Work request. Where the lines below hold images, skip those and copy every word exactly.
■ ■ ■ ■
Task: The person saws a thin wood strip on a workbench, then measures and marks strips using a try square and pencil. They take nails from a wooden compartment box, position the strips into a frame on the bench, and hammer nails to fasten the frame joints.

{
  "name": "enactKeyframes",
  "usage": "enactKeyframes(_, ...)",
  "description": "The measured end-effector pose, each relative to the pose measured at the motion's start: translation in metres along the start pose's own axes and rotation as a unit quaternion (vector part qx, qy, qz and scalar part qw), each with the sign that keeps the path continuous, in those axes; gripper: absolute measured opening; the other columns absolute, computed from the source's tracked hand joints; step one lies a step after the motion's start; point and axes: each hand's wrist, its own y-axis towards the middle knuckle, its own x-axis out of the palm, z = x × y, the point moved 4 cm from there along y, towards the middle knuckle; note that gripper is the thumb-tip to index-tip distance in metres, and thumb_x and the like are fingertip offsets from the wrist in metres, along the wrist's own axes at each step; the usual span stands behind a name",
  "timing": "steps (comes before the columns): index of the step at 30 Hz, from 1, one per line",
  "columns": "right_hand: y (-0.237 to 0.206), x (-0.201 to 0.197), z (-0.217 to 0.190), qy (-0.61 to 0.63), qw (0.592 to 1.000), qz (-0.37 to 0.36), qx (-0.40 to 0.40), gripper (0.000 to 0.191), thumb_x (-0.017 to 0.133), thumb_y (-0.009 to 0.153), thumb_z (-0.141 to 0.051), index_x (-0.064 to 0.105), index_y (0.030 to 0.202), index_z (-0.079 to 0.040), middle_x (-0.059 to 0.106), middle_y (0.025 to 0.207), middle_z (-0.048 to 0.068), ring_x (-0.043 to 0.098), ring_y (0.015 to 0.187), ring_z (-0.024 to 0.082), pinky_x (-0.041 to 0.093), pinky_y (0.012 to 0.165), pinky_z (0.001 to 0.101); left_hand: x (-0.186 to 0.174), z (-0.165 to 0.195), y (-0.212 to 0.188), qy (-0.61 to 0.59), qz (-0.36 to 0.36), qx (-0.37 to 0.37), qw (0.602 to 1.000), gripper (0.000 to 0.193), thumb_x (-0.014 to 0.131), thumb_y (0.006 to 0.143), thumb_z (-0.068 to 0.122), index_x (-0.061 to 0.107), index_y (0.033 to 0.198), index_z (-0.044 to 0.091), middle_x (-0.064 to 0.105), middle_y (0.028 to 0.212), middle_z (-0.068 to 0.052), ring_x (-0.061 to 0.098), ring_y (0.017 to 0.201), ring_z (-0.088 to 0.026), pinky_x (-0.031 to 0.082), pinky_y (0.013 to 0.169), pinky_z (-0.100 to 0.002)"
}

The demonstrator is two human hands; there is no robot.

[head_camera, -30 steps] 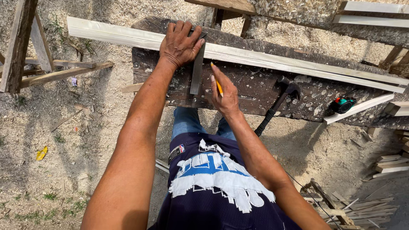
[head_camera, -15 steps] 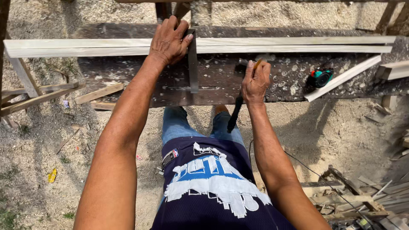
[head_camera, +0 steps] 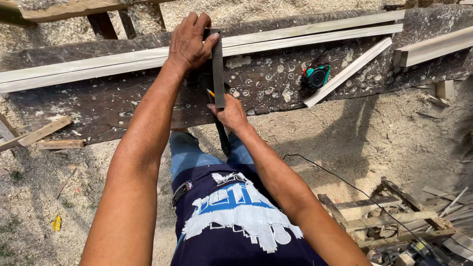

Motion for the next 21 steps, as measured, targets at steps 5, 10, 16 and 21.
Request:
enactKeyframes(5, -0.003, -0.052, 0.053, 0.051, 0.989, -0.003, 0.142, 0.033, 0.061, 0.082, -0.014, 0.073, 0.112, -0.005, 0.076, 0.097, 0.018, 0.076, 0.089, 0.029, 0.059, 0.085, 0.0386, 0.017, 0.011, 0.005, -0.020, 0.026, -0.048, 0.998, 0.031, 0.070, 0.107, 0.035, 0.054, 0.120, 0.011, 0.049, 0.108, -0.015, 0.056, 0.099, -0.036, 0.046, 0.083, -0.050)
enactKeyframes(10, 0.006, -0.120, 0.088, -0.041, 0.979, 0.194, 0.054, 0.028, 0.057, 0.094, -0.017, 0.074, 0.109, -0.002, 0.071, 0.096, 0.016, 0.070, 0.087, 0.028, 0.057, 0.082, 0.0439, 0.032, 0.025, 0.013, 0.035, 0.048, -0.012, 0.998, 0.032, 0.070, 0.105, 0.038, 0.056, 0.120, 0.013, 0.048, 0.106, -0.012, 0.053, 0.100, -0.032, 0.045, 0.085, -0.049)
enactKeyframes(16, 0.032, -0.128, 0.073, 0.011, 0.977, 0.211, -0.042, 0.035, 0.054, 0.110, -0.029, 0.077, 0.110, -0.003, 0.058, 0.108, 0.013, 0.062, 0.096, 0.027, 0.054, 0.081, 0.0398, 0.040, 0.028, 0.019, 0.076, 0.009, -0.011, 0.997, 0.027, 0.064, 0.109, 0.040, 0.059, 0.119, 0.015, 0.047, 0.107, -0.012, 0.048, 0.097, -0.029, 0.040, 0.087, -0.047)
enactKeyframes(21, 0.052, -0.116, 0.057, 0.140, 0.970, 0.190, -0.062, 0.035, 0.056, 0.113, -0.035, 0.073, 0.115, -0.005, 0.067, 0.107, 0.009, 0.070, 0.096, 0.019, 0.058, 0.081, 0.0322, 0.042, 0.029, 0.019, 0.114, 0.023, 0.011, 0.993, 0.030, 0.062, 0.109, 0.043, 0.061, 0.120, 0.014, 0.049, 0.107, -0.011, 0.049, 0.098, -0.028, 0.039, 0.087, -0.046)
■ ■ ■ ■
Response area.
Task: The person saws a thin wood strip on a workbench, then measures and marks strips using a try square and pencil. They take nails from a wooden compartment box, position the strips into a frame on the bench, and hammer nails to fasten the frame joints.

{
  "name": "enactKeyframes",
  "usage": "enactKeyframes(_, ...)",
  "description": "The measured end-effector pose, each relative to the pose measured at the motion's start: translation in metres along the start pose's own axes and rotation as a unit quaternion (vector part qx, qy, qz and scalar part qw), each with the sign that keeps the path continuous, in those axes; gripper: absolute measured opening; the other columns absolute, computed from the source's tracked hand joints; step one lies a step after the motion's start; point and axes: each hand's wrist, its own y-axis towards the middle knuckle, its own x-axis out of the palm, z = x × y, the point moved 4 cm from there along y, towards the middle knuckle; note that gripper is the thumb-tip to index-tip distance in metres, and thumb_x and the like are fingertip offsets from the wrist in metres, along the wrist's own axes at each step; the usual span stands behind a name",
  "timing": "steps (comes before the columns): index of the step at 30 Hz, from 1, one per line",
  "columns": "right_hand: y (-0.237 to 0.206), x (-0.201 to 0.197), z (-0.217 to 0.190), qy (-0.61 to 0.63), qw (0.592 to 1.000), qz (-0.37 to 0.36), qx (-0.40 to 0.40), gripper (0.000 to 0.191), thumb_x (-0.017 to 0.133), thumb_y (-0.009 to 0.153), thumb_z (-0.141 to 0.051), index_x (-0.064 to 0.105), index_y (0.030 to 0.202), index_z (-0.079 to 0.040), middle_x (-0.059 to 0.106), middle_y (0.025 to 0.207), middle_z (-0.048 to 0.068), ring_x (-0.043 to 0.098), ring_y (0.015 to 0.187), ring_z (-0.024 to 0.082), pinky_x (-0.041 to 0.093), pinky_y (0.012 to 0.165), pinky_z (0.001 to 0.101); left_hand: x (-0.186 to 0.174), z (-0.165 to 0.195), y (-0.212 to 0.188), qy (-0.61 to 0.59), qz (-0.36 to 0.36), qx (-0.37 to 0.37), qw (0.602 to 1.000), gripper (0.000 to 0.193), thumb_x (-0.014 to 0.131), thumb_y (0.006 to 0.143), thumb_z (-0.068 to 0.122), index_x (-0.061 to 0.107), index_y (0.033 to 0.198), index_z (-0.044 to 0.091), middle_x (-0.064 to 0.105), middle_y (0.028 to 0.212), middle_z (-0.068 to 0.052), ring_x (-0.061 to 0.098), ring_y (0.017 to 0.201), ring_z (-0.088 to 0.026), pinky_x (-0.031 to 0.082), pinky_y (0.013 to 0.169), pinky_z (-0.100 to 0.002)"
}

The demonstrator is two human hands; there is no robot.

[head_camera, -30 steps] 
[head_camera, -15 steps] 
[head_camera, +0 steps] 

Motion for the next 21 steps, as measured, targets at steps 5, 10, 16 and 21.
Request:
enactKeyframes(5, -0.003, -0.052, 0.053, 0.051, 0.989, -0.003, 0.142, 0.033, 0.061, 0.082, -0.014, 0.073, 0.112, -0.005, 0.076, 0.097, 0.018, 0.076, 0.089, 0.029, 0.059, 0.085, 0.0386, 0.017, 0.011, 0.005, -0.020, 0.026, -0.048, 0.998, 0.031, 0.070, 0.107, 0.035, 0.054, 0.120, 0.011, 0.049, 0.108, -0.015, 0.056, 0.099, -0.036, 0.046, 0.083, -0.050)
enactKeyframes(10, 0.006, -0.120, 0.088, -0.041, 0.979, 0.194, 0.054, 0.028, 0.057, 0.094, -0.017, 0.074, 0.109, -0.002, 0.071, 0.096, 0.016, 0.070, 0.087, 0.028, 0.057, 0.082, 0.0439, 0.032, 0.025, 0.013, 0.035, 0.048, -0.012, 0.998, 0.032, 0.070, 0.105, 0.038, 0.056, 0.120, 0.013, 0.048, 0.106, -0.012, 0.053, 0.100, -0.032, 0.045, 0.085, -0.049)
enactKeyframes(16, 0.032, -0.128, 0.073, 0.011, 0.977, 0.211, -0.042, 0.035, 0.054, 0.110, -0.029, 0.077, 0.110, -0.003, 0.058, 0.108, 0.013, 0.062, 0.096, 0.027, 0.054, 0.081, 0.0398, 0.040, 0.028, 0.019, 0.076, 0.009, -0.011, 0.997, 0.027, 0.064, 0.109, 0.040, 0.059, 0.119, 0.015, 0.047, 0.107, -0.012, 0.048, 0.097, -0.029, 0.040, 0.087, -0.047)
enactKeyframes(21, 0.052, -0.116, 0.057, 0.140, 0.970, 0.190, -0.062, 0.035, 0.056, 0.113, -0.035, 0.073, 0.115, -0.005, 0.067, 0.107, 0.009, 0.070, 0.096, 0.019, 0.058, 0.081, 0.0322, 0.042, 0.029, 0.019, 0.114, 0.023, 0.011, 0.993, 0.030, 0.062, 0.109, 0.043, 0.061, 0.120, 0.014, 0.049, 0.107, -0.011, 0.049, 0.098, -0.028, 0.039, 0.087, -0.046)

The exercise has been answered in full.